MCKEON: Anyway, listen up. I'm an old man…I know this. I've had 2 bypass surgeries. A hip replacement, new knees. Fought prostate cancer, and diabetes. I'm half blind, can't hear shit, take 40 different medications that make me dizzy, winded, and subject to blackouts. I have bouts with dementia and poor circulation. Hell, I can hardly feel my hands and feet anymore. I can't remember if I'm 80 or 85. Most of my friends are dead. I shit my pants three times a week. Sometimes I actually notice. But God bless America, the state of Florida keeps renewing my driver’s license. And that means I’m gonna keep coming to work every day. And you boys need to shape up.

RAMIREZ: You sure you’re the right man for the job, Mr. McKeon?

MCKEON: Why because I’m old? Because when I was in my teens, the Dead Sea was only sick? Because I’m only alive in the sense that I still can’t legally be buried? Hell, I don’t feel old, guys. Then again, I don’t feel much of anything until noon, but by then I need a nap. Um…what were we talking about again?

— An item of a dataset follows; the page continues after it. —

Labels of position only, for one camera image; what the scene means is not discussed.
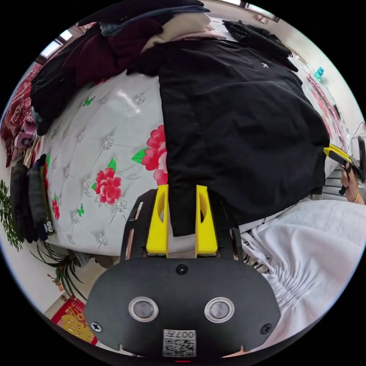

INFANTE: You were telling us that you had work to do in your office.

MCKEON: Thanks, sonny. Let me know when Pete Rose gets here. I wanna ask him how he feels about playing first base. Also, Henry, you’re benched for at least one game. I don’t like the cut of your jib. Seeya on the field, boys.

/walks into a closet

RAMIREZ: I’m calling my agent. Gotta get the fuck outta here.

INFANTE: You reading my mind, dawg.  Reading my mind.

2 comments:

h2opolopunk said...

"Because when I was in my teens, the Dead Sea was only sick?"

Nice.

JimWalewander said...

Fantastic! Thanks for the laughs.  Butterscotch candy!